Doğu Akdeniz bağlamında; gerek KKTC’nin yetkilendirmesiyle atmış olduğu stratejik adımlar gerekse Libya ile imzaladığı Mutabakatlar ve Libya Tezkeresi jeo-ekonomi merkezli mücadelede Türkiye’nin tavrını net bir şekilde göstermektedir. Türkiye’nin bu adımları atmasının temel nedeni, bölge ülkelerinin Türkiye’yi izole eden ikili ve çoklu anlaşmalar yaparak uluslararası hukukun Türkiye ve KKTC’ye tanıdığı haklarını çiğnemiş olmasıdır. Bu bağlamda, Türkiye ile Libya arasındaki Mutabakat da Türkiye’nin Doğu Akdeniz’deki çıkarlarına karşı atılmış adımları önleyici hamle olarak değerlendirilmelidir.

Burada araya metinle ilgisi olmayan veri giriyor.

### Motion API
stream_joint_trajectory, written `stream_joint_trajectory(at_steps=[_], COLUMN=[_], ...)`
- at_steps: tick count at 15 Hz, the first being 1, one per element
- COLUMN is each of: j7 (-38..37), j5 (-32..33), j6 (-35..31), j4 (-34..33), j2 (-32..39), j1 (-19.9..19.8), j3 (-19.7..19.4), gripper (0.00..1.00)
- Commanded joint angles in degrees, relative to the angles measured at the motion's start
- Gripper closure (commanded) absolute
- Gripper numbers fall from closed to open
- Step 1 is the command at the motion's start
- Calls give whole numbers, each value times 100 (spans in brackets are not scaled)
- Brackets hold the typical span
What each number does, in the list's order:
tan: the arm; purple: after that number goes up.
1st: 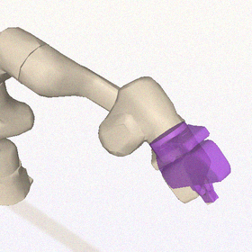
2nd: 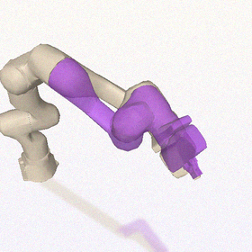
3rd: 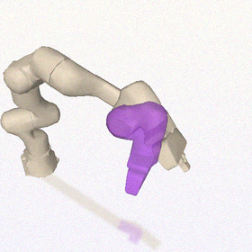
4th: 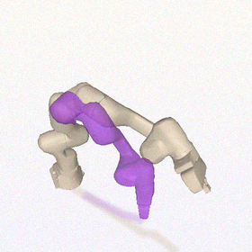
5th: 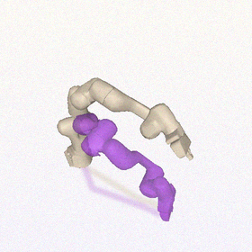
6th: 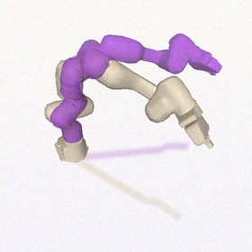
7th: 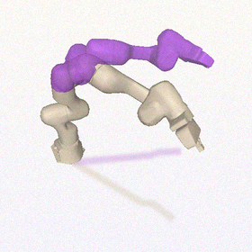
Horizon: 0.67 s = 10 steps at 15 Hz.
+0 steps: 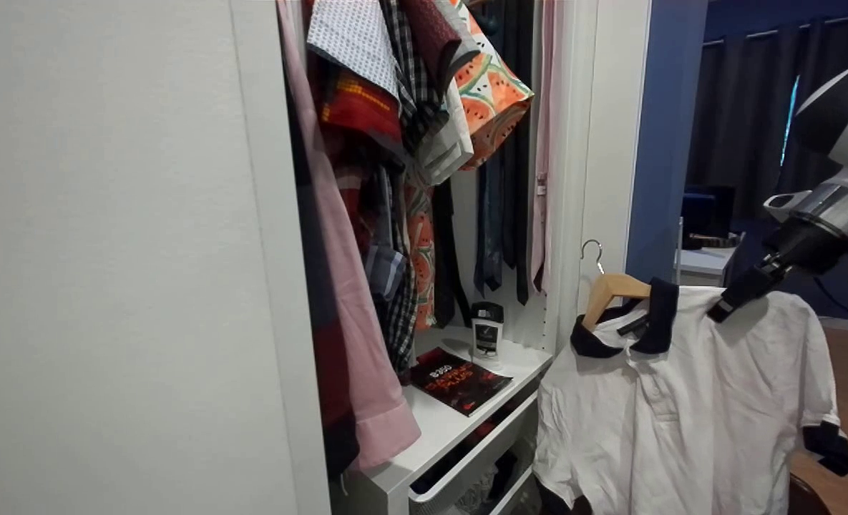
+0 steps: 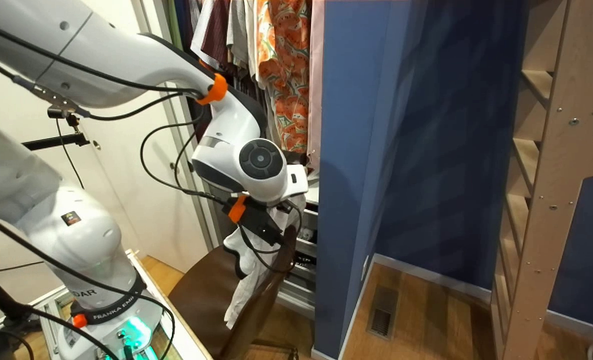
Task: Remove the hang wire with white shirt and put it on the chair
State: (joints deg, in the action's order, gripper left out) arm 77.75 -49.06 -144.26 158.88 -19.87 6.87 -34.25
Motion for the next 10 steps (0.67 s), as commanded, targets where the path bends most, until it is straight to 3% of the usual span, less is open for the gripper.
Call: stream_joint_trajectory(at_steps=[1, 3, 4, 10], j7=[22, 34, 36, -150], j5=[-7, -9, -9, -294], j6=[-12, -13, -13, -42], j4=[-1, -3, -4, -113], j2=[32, 42, 42, 899], j1=[9, 12, 12, 73], j3=[-2, -2, -3, -231], gripper=[92, 92, 98, 98])
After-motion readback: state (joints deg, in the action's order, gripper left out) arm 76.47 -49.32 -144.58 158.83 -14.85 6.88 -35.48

Türkiye, uluslararası hukuk ve uluslararası kurumların almış olduğu kararların arkasındadır ve meşru adımları atmaya devam edecektir. Siyasi ve diplomatik çözüm, gerek Doğu Akdeniz bağlamında yaşanan mücadeleyi krize dönüştürmemek gerekse Libya’da var olan çatışmayı daha da derinleştirmemek için öncelikli olmalıdır. Ancak, Türkiye gerektiği taktirde caydırı gücünü kullanmak suretiyle, hem bölgede barışı sağlamak hem de çıkarlarını korumak için gerekli adımları atma iradesine sahiptir.